Inflation increase ‘unlikely to trigger RBA intervention’
Mortgage holders can breathe a sigh of relief, after inflation accelerated for the first time in 18 months to 3.8 per cent in the year to June, but not by enough to force the Reserve Bank to hike again next week.
Mortgage holders can breathe a sigh of relief after inflation accelerated for the first time in 18 months but not by enough to force the Reserve Bank to hike again next week, markets say.
As underlying price pressures proved more benign in the three months to June than had been feared, financial markets quickly moved to erase any chance of a 14th interest rate rise on Tuesday, with the next move now seen as a cut by February.
The encouraging news for borrowers, however, will be cold comfort to households around the nation after consumer price growth lifted to 3.8 per cent in the year to June, from 3.6 per cent. Soaring rents, petrol prices, building costs, and fruit and vegetable prices highlighted how there was little relief in sight to the intense cost-of-living pressures that have devastated family budgets.
As the ACTU pounced on a weaker than expected underlying inflation in the three months to June to demand the RBA rule out any future rate hikes, Jim Chalmers said he recognised that price growth was still too high, but emphasised the broad downward trend since the peak of 7.8 per cent in late 2022.
“We have made some substantial progress. We’d like to make more progress. We need inflation to moderate further and faster,” the Treasurer said.
“We also know from experience around the world that inflation rarely moderates in a straight line. We see it zig and zag in other economies, and we’ve seen some element of that in the headline figure today.
The highly anticipated quarterly figures from the Australian Bureau of Statistics showed consumer prices grew by 1 per cent in the three months to June, matching the 1 per cent consensus forecast among economists.
In a more positive sign, however, the RBA’s preferred measure of underlying inflation – which removes more volatile price movements – dropped to 3.9 in the year to June, from 4 per cent in March.
Over the three months, the trimmed mean consumer price measure climbed by 0.8 per cent, and was well below the 1.1 per cent rate that analysts had speculated would force the RBA board’s hand at next week’s meeting.
As a result, economists who had been predicting a 14th rate rise have virtually ruled it out.
Westpac chief economist Luci Ellis said the latest figures cemented her view that the RBA would be able to offer mortgage relief at the November meeting.

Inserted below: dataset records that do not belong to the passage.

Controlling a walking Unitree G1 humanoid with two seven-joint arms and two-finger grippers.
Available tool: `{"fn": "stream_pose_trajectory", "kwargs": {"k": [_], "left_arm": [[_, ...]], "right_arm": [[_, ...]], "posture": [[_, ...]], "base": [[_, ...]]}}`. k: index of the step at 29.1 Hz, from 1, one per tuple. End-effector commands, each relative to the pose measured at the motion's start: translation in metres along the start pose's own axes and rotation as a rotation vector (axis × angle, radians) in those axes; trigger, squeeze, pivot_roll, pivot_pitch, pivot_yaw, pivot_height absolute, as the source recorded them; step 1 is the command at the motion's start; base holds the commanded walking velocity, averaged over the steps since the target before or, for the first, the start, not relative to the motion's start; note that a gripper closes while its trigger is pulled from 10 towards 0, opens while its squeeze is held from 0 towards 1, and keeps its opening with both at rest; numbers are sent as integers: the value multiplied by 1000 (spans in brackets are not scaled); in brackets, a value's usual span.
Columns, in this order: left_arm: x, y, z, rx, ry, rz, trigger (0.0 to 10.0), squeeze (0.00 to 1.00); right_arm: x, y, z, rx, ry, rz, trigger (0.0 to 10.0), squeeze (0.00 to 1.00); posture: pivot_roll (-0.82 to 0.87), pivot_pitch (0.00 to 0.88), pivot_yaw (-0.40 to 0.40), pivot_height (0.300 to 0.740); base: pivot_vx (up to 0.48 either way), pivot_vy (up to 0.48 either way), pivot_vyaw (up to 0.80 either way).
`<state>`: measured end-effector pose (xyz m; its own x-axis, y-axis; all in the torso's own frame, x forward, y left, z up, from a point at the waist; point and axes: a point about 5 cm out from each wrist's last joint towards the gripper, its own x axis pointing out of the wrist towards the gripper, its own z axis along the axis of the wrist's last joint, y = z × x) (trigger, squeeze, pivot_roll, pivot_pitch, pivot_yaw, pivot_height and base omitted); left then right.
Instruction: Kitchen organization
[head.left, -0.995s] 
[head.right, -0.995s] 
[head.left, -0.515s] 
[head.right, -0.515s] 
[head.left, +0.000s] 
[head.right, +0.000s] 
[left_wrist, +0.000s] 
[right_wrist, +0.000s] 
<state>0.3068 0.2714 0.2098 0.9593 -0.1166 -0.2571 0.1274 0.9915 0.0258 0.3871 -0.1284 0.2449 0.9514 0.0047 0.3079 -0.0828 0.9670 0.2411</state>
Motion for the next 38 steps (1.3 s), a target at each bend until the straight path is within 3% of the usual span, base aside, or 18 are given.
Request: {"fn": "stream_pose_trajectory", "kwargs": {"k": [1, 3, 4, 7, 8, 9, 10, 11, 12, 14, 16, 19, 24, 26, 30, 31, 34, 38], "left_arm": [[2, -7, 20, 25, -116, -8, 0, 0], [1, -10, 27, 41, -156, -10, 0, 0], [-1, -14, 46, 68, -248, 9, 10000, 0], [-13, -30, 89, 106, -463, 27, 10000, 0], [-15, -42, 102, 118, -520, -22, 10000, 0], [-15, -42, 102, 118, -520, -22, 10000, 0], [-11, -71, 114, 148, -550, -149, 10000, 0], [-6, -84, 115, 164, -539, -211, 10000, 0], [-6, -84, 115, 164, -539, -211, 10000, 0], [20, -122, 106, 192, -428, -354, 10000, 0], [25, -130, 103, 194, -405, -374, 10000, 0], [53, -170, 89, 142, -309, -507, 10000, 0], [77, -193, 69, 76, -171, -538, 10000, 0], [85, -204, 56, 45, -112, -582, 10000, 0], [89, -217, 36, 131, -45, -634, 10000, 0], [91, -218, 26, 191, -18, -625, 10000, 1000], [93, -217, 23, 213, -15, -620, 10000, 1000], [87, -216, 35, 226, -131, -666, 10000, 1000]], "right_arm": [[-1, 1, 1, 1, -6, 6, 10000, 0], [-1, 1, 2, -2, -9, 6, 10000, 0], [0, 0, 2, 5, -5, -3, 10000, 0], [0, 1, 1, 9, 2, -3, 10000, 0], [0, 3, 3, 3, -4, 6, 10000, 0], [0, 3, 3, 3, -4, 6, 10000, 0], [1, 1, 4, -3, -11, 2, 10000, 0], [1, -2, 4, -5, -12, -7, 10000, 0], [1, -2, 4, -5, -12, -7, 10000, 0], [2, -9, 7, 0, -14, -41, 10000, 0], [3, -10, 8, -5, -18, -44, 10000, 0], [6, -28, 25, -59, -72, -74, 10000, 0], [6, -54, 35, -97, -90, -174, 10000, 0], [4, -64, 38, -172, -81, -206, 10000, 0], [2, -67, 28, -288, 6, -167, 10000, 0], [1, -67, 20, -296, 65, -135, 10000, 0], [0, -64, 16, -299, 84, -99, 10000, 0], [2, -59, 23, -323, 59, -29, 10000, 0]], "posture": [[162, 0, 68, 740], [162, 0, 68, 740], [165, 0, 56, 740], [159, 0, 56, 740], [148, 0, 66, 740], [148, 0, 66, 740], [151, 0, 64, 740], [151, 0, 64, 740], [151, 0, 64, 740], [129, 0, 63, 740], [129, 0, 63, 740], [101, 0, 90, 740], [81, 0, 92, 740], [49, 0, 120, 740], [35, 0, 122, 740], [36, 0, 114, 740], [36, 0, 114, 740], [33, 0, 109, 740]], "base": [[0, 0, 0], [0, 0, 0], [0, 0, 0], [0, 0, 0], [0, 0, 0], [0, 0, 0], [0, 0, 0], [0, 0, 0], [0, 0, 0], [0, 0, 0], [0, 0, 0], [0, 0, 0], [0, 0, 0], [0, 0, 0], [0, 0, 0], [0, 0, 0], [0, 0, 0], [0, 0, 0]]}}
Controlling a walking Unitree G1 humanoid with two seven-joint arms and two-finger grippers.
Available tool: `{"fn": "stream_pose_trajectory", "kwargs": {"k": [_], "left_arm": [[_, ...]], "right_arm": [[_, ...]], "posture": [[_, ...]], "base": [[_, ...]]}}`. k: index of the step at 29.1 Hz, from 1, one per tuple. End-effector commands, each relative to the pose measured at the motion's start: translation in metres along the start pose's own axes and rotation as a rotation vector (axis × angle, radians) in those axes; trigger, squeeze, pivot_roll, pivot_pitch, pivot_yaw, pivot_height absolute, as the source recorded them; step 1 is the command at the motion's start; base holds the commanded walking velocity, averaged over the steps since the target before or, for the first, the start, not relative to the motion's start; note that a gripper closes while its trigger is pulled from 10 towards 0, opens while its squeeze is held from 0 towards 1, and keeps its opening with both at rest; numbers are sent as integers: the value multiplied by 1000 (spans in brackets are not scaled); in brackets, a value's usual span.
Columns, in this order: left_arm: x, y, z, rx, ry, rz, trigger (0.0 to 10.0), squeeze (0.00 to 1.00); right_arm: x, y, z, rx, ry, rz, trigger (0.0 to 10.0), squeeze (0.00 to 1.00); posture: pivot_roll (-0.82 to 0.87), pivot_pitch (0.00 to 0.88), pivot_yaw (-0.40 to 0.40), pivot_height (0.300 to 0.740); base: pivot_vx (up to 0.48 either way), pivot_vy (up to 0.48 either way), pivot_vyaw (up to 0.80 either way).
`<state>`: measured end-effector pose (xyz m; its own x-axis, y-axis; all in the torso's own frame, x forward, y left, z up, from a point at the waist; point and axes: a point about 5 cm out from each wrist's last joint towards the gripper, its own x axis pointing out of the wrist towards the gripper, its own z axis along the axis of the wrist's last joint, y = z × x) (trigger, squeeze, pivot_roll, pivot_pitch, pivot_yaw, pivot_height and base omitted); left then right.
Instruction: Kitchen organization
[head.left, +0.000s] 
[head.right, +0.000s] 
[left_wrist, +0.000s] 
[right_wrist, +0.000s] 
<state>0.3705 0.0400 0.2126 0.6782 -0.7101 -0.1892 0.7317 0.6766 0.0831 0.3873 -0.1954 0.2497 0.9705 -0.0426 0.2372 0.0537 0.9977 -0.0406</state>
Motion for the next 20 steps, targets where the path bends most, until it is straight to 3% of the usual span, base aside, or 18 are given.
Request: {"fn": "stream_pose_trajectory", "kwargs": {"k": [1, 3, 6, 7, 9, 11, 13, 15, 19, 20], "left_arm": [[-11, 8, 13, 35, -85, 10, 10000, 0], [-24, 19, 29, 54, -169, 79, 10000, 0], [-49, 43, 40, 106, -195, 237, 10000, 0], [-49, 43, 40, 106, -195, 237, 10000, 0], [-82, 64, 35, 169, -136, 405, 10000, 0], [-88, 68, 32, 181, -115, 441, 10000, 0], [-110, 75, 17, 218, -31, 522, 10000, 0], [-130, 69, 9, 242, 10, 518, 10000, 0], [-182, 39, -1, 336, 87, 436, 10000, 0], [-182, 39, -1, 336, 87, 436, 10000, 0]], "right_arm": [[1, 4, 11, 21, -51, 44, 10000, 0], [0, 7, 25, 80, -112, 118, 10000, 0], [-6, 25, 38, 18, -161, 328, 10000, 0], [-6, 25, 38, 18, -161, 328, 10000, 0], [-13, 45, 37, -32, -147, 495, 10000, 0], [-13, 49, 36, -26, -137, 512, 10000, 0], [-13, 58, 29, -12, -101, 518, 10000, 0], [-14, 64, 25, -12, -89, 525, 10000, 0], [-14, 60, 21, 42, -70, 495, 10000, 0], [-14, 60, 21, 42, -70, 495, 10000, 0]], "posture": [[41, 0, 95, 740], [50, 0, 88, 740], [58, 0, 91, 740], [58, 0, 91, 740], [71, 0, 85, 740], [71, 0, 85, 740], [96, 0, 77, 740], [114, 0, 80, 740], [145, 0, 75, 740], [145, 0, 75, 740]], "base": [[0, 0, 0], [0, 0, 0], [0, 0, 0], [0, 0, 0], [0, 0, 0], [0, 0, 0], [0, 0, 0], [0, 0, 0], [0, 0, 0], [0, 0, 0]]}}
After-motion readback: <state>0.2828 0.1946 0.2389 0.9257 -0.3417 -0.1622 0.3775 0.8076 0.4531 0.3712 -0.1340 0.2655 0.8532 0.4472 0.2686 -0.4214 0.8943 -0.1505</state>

“This confirms that the RBA will not need to hike rates again,” Dr Ellis said.
Rapidly rising rents and building costs were the key driver of the acceleration in overall consumer prices, the ABS said, alongside the largest quarterly jump in fruit and vegetable costs since 2016, as bad weather hit growers in the quarter and limited supply to consumers.
There was further bad news for households as electricity bills climbed by 6 per cent in the 12 months, well up from 2 per cent in March as government power rebates continued to roll off.
Still, without those subsidies, electricity prices would have increased by 15 per cent, the ABS said.
The pain at the pump was on display as petrol prices climbed by 7.7 per cent in the year to June, from 5.2 per cent three months earlier.
With a chronic lack of available homes, rents were 7.3 per cent higher in the year to June, albeit down from 7.8 per cent in March, while the annual increase in building costs was roughly steady at 5.1 per cent.
In Perth, where a hot property market is driving home values rapidly higher, rents jumped by a nation-leading 10 per cent in the year to June, while building costs surged by 18 per cent and underlined the challenges facing the construction industry.
The latest inflation report comes as separate figures showed Australians continue to spend more but buy less, as retail spending growth in the three months to June lagged price rises.
Retail sales in dollar terms grew by 0.5 per cent in the June quarter, according to the ABS, as end-of-year sales boosted spending on household items and clothes.
But sales volumes, accounting for price rises, fell by 0.3 per cent, the seasonally adjusted figures showed, and for the sixth time in the past seven quarters. Adjusting for population growth, the picture was even more grim: down by 0.9 per cent (the eighth straight quarterly drop), and 3 per cent lower on a year earlier, the ABS said.
Economists believe headline inflation will drop sharply over the second half of this year as billions of dollars in state and federal electricity rebates lower power bills.
The RBA, however, has said it will look through artificially lower prices when assessing whether it needs to do more to flatten demand in order to reach its inflation target.